Distinguish between one surface and two surface with G2 continuity in car surface

Hi dears i have a question
If i want modeling a car:
How can i distinguish between one surface and two surfaces with G2 continuity in the real car? i tried to find out with reflection of the car’s surfaces but i didn’t get any result.

That’s the point of a G2 curvature continuous edge; to not see the edge in a reflection.
A G0 position match reflection will show a reflection breaking and exiting the common edge in a different location.
A G1 tangent edge will show a sharp kink in the reflection at the edge but no shifting of the reflection.
A G2 curvature continuous edge will show a smooth transition with no kink or break in the reflection over the seam.
Higher degree matching will effect the smooth blend of one reflection into the other.

Thanks for your attention and i’m sorry for my delay
What i mean : is there any way to distinguish between one surface and two surfaces with G2 continuity in the real car not in the rhino software

With G2 continuity (or higher), the surface edges have no break or sharp
crease in the reflection, so they disappear and can not be seen.

J Brock

On a real car you could say it is all G2 continuity.
In formed and painted sheet metal, it is not possible to create
G1 continuity even if you wanted it to be there.

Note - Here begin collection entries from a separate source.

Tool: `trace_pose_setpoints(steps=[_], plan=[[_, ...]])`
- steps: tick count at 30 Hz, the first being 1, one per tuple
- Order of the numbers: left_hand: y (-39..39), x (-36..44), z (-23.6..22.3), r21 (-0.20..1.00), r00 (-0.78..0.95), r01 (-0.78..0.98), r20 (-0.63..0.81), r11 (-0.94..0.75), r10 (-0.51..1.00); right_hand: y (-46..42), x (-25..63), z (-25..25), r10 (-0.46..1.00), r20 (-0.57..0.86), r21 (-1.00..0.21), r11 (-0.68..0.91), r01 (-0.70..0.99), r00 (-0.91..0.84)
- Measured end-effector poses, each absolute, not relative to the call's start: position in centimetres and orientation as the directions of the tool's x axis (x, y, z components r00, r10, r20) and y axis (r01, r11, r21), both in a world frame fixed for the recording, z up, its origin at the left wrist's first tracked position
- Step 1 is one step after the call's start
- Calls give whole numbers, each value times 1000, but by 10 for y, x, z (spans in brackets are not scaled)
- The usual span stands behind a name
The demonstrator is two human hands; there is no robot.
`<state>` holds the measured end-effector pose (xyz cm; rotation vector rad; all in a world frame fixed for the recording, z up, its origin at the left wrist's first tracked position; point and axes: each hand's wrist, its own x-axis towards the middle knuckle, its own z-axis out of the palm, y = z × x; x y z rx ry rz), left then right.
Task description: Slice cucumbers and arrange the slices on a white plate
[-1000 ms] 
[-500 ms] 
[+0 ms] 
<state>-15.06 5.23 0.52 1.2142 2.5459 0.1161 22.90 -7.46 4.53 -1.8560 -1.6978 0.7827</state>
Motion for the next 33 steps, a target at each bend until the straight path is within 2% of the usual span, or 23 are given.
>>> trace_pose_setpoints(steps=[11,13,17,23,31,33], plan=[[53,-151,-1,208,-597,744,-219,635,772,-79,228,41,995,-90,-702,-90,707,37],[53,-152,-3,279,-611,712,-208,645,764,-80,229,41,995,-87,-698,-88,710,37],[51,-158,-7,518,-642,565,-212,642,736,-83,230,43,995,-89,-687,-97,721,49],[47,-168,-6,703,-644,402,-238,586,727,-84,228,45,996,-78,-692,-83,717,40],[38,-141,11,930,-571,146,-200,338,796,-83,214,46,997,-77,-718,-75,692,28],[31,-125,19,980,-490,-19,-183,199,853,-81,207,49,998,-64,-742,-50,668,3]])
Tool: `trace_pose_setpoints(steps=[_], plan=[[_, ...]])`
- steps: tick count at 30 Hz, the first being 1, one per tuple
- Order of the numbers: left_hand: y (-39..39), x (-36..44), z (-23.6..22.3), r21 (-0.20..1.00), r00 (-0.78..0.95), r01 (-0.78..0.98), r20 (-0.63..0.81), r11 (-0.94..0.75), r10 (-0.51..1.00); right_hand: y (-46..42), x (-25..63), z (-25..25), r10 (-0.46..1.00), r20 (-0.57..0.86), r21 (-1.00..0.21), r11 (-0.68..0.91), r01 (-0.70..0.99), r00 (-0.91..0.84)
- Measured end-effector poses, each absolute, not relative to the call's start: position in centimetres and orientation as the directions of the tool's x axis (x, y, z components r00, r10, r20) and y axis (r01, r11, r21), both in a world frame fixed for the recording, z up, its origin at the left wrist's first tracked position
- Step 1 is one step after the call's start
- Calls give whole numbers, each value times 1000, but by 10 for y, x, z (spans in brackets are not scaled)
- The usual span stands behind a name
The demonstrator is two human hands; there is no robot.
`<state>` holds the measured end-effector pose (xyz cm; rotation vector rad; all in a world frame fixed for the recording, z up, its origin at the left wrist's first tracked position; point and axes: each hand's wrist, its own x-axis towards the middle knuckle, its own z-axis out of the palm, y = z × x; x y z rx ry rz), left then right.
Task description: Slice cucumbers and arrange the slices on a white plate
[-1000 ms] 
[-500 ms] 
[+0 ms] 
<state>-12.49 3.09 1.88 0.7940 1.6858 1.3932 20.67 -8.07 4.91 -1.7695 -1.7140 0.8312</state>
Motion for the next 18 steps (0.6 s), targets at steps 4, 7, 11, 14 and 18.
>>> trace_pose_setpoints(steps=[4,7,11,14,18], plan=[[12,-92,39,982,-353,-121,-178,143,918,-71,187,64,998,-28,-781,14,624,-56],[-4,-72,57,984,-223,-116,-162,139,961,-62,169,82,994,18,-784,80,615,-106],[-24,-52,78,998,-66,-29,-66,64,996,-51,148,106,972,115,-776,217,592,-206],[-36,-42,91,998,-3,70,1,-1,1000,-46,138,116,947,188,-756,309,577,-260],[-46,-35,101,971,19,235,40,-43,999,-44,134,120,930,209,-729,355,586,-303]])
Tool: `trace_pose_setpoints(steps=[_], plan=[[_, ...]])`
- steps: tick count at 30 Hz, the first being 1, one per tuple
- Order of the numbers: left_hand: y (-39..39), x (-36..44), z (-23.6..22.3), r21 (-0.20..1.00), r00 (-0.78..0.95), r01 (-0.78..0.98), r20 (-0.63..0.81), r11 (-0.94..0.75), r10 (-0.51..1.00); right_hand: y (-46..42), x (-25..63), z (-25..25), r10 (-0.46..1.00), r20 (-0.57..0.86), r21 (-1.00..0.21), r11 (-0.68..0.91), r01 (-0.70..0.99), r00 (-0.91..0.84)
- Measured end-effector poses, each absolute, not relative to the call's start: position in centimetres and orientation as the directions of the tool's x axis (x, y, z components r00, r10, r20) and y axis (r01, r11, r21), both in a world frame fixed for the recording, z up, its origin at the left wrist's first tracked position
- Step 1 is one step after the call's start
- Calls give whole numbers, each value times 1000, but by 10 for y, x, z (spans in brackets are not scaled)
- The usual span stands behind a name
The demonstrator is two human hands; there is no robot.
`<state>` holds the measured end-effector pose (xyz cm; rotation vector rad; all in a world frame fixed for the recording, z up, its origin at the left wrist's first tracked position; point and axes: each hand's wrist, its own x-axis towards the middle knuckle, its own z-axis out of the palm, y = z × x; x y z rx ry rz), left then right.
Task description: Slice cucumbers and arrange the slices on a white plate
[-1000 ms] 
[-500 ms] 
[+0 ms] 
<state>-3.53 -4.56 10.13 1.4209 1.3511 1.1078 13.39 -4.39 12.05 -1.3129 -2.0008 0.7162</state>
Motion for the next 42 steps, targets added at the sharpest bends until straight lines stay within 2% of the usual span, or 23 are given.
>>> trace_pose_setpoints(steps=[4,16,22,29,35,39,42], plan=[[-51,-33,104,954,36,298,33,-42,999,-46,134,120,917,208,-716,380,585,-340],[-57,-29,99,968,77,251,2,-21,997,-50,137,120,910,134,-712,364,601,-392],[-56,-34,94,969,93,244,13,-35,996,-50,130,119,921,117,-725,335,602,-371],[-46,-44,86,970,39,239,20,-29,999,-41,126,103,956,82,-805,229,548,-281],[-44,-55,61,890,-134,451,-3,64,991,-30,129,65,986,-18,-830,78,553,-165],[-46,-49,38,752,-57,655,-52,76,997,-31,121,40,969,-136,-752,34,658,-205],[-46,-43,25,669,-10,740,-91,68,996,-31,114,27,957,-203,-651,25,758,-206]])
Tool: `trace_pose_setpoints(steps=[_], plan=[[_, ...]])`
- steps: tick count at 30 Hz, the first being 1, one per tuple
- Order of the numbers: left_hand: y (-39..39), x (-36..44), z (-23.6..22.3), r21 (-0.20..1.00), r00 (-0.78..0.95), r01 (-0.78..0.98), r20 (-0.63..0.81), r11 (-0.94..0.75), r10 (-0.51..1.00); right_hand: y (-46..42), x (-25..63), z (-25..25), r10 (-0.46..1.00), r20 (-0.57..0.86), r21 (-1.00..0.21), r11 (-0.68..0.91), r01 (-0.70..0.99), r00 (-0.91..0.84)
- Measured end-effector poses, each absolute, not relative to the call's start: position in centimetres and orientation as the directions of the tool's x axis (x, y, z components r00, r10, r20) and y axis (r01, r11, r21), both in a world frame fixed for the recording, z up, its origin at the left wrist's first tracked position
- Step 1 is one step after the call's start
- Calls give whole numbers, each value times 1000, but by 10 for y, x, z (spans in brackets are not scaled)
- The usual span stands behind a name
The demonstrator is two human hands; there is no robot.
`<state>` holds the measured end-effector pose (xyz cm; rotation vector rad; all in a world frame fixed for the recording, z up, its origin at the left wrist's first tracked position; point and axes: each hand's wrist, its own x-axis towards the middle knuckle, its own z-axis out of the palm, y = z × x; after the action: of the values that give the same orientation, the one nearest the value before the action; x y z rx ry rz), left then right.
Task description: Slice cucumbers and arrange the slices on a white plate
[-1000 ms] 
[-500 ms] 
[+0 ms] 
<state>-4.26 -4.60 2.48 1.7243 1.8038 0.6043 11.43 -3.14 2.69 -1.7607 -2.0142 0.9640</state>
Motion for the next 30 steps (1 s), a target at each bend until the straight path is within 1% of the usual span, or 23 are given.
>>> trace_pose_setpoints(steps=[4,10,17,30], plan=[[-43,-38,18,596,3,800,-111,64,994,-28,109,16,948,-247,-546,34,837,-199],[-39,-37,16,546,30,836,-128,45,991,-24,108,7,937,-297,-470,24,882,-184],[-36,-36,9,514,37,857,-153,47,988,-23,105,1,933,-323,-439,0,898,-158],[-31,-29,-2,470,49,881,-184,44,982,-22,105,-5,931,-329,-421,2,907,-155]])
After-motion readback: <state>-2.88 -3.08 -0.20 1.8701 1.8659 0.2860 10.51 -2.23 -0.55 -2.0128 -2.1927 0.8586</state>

I would say, if it is done at all right, no, there is no way to tell where the digital surfaces connect in the final product…

-Pascal

Look at reflections of building edges, cables, wires, etc. on the real car surface. If the car is inside look at fluorescent lamp reflections. If the reflections or curves have “kinks” then the surfaces are G1. If the reflections are discontinuous the surfaces are G0. Reflections can reveal a lot about surfacing.

Correct for stamped metal. However the the sheet metal may have changes of curvature which occur in a very short distance to be close to G1, or a small radius fillet to be close to G0. Molded plastic can be G1 or G0.

Only if the design intent is G2 or better continuity between the surfaces.:grin:

Thanks a lot for your attention my friends

Do you mean something like Rhino’s networkSrf likes to make?

Maybe, if you don’t look too closely or carefully. In the real world there are no perfectly sharp corners and no perfect transitions in curvature.
Even in Rhino where sudden changes in curvature are possible , that doesn’t mean you will always be able to see the sudden curvature transitions. None of the surfaces in this file are matched for curvature, but try to to find the seams with Zebra analysis.